### PROBLEM
Return every line of the data below, exactly.

### SOURCE INFORMATION
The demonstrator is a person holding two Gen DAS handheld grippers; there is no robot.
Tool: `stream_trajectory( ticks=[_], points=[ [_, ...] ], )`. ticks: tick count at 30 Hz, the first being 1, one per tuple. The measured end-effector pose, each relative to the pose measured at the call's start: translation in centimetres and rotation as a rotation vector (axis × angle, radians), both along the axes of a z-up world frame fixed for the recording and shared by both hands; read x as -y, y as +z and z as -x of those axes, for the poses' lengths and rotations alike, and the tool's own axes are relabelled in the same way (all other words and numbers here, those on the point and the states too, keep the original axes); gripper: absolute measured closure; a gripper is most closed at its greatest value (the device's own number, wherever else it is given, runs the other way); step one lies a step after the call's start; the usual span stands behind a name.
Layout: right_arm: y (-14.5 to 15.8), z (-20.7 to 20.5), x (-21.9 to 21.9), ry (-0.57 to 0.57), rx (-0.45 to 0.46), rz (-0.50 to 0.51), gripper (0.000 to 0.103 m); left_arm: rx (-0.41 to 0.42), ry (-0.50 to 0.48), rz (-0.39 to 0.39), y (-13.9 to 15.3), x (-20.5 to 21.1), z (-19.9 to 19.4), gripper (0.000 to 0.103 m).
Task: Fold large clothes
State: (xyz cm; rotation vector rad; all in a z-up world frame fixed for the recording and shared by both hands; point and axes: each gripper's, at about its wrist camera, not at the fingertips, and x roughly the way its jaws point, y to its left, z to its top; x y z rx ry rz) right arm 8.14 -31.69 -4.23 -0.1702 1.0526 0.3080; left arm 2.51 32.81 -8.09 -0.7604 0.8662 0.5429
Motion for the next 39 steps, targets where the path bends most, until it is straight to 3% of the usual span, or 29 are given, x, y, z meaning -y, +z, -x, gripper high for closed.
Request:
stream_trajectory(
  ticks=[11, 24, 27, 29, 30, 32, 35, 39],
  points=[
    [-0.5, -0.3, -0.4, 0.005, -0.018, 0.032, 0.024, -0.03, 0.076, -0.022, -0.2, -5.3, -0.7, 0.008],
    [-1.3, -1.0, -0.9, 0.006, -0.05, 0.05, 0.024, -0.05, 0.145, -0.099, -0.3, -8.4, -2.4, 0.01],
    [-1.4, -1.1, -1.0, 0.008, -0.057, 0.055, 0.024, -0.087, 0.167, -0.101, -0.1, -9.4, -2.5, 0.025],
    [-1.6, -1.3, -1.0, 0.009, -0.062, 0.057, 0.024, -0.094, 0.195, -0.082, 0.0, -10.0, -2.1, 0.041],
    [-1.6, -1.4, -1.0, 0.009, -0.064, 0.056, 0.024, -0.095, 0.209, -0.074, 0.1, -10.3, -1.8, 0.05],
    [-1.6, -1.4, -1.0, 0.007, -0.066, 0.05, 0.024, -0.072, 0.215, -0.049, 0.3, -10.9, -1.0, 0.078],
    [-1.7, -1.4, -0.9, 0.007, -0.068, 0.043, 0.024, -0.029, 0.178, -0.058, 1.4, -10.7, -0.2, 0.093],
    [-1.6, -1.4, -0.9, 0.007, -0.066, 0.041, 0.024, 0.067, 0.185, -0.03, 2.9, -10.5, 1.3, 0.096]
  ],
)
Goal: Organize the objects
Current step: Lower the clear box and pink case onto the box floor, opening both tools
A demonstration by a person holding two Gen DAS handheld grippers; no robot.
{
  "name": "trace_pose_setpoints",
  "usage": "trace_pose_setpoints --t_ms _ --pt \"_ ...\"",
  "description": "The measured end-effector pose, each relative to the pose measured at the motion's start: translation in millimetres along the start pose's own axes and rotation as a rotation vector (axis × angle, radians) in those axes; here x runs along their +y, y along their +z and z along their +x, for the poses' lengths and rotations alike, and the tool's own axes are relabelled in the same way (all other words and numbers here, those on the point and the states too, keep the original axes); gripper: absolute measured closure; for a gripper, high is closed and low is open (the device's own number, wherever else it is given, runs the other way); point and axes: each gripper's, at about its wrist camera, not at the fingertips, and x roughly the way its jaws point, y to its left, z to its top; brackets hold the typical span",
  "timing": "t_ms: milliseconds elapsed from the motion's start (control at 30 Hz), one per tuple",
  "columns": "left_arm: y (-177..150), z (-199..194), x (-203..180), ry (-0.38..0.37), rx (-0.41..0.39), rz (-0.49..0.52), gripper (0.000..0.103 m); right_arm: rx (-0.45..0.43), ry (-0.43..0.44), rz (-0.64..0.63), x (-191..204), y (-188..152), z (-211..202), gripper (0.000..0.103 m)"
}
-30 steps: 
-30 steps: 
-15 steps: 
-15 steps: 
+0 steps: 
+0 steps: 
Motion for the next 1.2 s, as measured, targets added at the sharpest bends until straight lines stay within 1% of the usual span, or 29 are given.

### YOUR SOLUTION
The demonstrator is a person holding two Gen DAS handheld grippers; there is no robot.
Tool: `stream_trajectory( ticks=[_], points=[ [_, ...] ], )`. ticks: tick count at 30 Hz, the first being 1, one per tuple. The measured end-effector pose, each relative to the pose measured at the call's start: translation in centimetres and rotation as a rotation vector (axis × angle, radians), both along the axes of a z-up world frame fixed for the recording and shared by both hands; read x as -y, y as +z and z as -x of those axes, for the poses' lengths and rotations alike, and the tool's own axes are relabelled in the same way (all other words and numbers here, those on the point and the states too, keep the original axes); gripper: absolute measured closure; a gripper is most closed at its greatest value (the device's own number, wherever else it is given, runs the other way); step one lies a step after the call's start; the usual span stands behind a name.
Layout: right_arm: y (-14.5 to 15.8), z (-20.7 to 20.5), x (-21.9 to 21.9), ry (-0.57 to 0.57), rx (-0.45 to 0.46), rz (-0.50 to 0.51), gripper (0.000 to 0.103 m); left_arm: rx (-0.41 to 0.42), ry (-0.50 to 0.48), rz (-0.39 to 0.39), y (-13.9 to 15.3), x (-20.5 to 21.1), z (-19.9 to 19.4), gripper (0.000 to 0.103 m).
Task: Fold large clothes
State: (xyz cm; rotation vector rad; all in a z-up world frame fixed for the recording and shared by both hands; point and axes: each gripper's, at about its wrist camera, not at the fingertips, and x roughly the way its jaws point, y to its left, z to its top; x y z rx ry rz) right arm 8.14 -31.69 -4.23 -0.1702 1.0526 0.3080; left arm 2.51 32.81 -8.09 -0.7604 0.8662 0.5429
Motion for the next 39 steps, targets where the path bends most, until it is straight to 3% of the usual span, or 29 are given, x, y, z meaning -y, +z, -x, gripper high for closed.
Request:
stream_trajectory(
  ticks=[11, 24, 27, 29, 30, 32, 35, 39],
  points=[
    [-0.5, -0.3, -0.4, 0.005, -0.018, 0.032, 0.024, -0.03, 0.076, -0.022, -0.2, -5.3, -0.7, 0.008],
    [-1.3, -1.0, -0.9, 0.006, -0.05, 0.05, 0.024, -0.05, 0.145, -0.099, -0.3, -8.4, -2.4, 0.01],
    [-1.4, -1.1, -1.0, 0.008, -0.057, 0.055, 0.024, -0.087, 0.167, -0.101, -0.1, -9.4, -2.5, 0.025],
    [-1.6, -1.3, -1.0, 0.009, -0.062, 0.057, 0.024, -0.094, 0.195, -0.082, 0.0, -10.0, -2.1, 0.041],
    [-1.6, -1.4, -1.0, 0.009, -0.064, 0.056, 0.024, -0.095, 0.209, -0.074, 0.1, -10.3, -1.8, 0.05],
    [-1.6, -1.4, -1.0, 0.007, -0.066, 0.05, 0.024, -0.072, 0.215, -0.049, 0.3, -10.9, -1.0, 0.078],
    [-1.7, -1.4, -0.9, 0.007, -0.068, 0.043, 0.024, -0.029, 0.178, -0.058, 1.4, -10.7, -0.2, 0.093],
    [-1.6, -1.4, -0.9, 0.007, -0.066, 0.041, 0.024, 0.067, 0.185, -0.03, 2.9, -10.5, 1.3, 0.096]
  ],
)
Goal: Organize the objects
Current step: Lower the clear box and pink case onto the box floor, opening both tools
A demonstration by a person holding two Gen DAS handheld grippers; no robot.
{
  "name": "trace_pose_setpoints",
  "usage": "trace_pose_setpoints --t_ms _ --pt \"_ ...\"",
  "description": "The measured end-effector pose, each relative to the pose measured at the motion's start: translation in millimetres along the start pose's own axes and rotation as a rotation vector (axis × angle, radians) in those axes; here x runs along their +y, y along their +z and z along their +x, for the poses' lengths and rotations alike, and the tool's own axes are relabelled in the same way (all other words and numbers here, those on the point and the states too, keep the original axes); gripper: absolute measured closure; for a gripper, high is closed and low is open (the device's own number, wherever else it is given, runs the other way); point and axes: each gripper's, at about its wrist camera, not at the fingertips, and x roughly the way its jaws point, y to its left, z to its top; brackets hold the typical span",
  "timing": "t_ms: milliseconds elapsed from the motion's start (control at 30 Hz), one per tuple",
  "columns": "left_arm: y (-177..150), z (-199..194), x (-203..180), ry (-0.38..0.37), rx (-0.41..0.39), rz (-0.49..0.52), gripper (0.000..0.103 m); right_arm: rx (-0.45..0.43), ry (-0.43..0.44), rz (-0.64..0.63), x (-191..204), y (-188..152), z (-211..202), gripper (0.000..0.103 m)"
}
-30 steps: 
-30 steps: 
-15 steps: 
-15 steps: 
+0 steps: 
+0 steps: 
Motion for the next 1.2 s, as measured, targets added at the sharpest bends until straight lines stay within 1% of the usual span, or 29 are given.

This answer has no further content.